During last Monday’s hearing State Health Commissioner Howard Zucker defended the administration’s response and declined to provide key data points sought by Democrats and Republicans, including a rough estimate of how many nursing home residents have died in hospitals because of the novel coronavirus. Zucker cited worry that those numbers could include double-counts of deaths.

“I will not provide information that I have not ensured is absolutely accurate,” Zucker said. “This is too big an issue and it’s too serious an issue.”

Dean told Fox News last week her husband’s father, who was in a nursing home and rehabilitation center, died the same day she and her husband found out he was sick.

She said that “we didn’t find out he had coronavirus until the death certificate.”

Dean went on to say that her husband’s mother “contracted coronavirus in her assisted living facility and was transported to the hospital and died in the hospital.” Her mother-in-law died on April 14, about two weeks after her father-in-law passed away from the novel coronavirus.

Dean joins many New Yorkers whose loved ones have died at nursing homes amid the pandemic. Last week they called for an independent investigation into whether nursing homes kept coronavirus patients separated, had enough employees, tracked workers who worked at multiple health care facilities and provided staffers with adequate protective gear.

The state’s health officials and attorney general are investigating whether nursing home operators are following federal and state directives, including alerting families of COVID-19 cases and deaths.

Cuomo has received scathing criticism for his early order requiring that nursing homes accept COVID-19 patients who had been released from hospitals, effectively placing them in the same facilities housing the demographic most vulnerable to the virus.

Cuomo has insisted that New York’s original nursing home policy was in line with a March 13 directive from the Trump administration’s Centers for Medicare & Medicaid Services (CMS) and the Centers for Disease Control and Prevention (CDC) that went out to all states on how to control nursing homes.

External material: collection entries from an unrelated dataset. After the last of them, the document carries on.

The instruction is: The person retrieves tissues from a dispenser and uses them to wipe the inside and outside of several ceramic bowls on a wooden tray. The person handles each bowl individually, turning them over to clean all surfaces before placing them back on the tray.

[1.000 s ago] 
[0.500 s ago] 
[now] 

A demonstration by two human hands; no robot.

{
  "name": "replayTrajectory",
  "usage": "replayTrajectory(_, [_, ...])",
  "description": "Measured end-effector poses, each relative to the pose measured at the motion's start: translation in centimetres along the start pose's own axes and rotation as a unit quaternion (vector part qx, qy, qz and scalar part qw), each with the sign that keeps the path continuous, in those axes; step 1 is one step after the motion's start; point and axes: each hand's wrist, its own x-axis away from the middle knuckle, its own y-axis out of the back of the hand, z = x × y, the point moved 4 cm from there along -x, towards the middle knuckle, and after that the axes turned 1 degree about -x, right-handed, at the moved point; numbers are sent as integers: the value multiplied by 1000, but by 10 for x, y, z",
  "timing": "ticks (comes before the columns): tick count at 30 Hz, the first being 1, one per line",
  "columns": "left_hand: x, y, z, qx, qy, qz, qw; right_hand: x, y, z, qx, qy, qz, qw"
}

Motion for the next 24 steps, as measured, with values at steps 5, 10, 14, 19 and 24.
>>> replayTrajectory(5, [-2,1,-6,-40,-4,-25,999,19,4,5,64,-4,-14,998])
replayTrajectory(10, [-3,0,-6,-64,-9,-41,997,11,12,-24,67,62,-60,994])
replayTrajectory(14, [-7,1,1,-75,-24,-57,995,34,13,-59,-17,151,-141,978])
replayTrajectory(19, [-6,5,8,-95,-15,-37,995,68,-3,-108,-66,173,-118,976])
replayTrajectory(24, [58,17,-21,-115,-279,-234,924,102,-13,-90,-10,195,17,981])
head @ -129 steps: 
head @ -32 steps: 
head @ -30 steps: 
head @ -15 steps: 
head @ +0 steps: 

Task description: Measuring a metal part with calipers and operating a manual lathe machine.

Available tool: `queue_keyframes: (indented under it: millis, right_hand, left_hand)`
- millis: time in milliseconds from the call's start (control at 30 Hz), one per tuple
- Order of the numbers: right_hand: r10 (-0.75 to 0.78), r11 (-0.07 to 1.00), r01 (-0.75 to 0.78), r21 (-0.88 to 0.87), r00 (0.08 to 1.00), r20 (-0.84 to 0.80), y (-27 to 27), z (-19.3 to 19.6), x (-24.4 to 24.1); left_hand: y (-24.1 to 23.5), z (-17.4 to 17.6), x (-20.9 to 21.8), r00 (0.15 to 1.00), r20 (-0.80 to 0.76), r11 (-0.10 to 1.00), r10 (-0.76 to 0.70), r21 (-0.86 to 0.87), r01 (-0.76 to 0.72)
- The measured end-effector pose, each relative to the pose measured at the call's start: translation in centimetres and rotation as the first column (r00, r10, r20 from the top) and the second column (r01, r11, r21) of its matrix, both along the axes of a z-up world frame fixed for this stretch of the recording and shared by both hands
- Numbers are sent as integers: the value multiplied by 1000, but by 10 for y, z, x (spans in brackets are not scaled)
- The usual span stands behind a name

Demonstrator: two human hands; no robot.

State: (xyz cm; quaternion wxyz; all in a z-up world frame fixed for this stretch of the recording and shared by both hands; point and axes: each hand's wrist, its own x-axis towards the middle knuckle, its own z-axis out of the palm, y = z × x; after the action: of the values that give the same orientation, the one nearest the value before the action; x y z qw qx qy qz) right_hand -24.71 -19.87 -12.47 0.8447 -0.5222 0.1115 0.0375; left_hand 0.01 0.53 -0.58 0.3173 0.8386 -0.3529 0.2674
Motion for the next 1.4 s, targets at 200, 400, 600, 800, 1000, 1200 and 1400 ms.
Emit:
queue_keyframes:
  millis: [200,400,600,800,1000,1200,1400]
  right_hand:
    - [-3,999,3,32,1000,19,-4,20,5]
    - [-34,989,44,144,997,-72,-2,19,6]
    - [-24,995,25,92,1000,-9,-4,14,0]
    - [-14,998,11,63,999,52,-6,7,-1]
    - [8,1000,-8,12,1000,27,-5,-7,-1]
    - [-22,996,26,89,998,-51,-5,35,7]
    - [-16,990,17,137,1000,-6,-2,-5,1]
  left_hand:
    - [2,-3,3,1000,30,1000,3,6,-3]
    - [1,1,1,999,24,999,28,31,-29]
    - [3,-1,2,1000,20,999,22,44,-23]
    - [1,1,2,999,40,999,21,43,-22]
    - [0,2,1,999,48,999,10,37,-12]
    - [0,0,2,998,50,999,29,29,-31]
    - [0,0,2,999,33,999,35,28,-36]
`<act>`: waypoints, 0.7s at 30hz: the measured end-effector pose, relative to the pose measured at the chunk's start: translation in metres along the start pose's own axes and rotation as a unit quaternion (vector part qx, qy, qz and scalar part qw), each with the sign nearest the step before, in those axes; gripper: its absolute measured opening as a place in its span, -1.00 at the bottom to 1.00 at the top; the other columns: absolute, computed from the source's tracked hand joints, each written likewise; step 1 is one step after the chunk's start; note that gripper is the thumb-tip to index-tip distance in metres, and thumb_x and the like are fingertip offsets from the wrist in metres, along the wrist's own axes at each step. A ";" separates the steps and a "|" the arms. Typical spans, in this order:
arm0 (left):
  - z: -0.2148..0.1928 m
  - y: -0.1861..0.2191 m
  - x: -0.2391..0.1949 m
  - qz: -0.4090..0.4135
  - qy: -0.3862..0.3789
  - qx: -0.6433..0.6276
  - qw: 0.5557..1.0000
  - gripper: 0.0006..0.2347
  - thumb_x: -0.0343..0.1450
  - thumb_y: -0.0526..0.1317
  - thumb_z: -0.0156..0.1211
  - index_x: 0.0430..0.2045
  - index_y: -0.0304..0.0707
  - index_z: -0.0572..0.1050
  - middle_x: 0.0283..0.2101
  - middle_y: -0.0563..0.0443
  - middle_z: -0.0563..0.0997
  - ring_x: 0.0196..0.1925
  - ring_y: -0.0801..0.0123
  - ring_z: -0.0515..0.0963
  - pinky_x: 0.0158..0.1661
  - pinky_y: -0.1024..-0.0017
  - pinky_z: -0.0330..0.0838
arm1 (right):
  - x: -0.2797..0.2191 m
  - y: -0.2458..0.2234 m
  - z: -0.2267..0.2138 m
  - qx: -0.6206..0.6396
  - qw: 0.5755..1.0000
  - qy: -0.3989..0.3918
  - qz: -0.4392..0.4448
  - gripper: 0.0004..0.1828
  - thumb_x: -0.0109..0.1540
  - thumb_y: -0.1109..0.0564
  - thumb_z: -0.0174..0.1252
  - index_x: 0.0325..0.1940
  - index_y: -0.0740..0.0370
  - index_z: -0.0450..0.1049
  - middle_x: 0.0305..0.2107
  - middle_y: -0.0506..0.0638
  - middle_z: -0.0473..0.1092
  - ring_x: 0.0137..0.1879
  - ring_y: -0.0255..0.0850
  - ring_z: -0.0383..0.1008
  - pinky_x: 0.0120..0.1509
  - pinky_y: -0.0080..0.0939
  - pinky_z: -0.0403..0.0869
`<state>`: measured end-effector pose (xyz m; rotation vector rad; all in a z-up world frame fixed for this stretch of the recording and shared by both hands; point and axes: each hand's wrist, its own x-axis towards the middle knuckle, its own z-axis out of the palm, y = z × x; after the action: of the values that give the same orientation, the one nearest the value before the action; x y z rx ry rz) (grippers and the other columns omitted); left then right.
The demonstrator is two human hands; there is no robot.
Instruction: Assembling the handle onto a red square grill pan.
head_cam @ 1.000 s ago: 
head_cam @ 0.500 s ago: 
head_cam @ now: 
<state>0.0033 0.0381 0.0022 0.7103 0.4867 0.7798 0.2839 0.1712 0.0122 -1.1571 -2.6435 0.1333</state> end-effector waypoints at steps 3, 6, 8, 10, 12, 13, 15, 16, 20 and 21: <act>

New York, among other states, said at the time that nursing homes cannot refuse to take patients from hospitals solely because they have the coronavirus. After mounting criticism that the policy put the most vulnerable people at risk and contributed to a high number of fatalities, New York reversed course on May 10. Now hospitals can only send patients who have tested negative for COVID-19 to nursing homes.


Cuomo and his administration have been tight-lipped about the extent of deaths and infections at the state’s more than 600 nursing homes since March and Cuomo declined to admit any missteps.

During a press conference Monday, Cuomo said he “wouldn’t do an investigation” into the nursing home deaths during the coronavirus pandemic in the state of New York.

Fox News’ Brooke Singman and The Associated Press contributed to this report.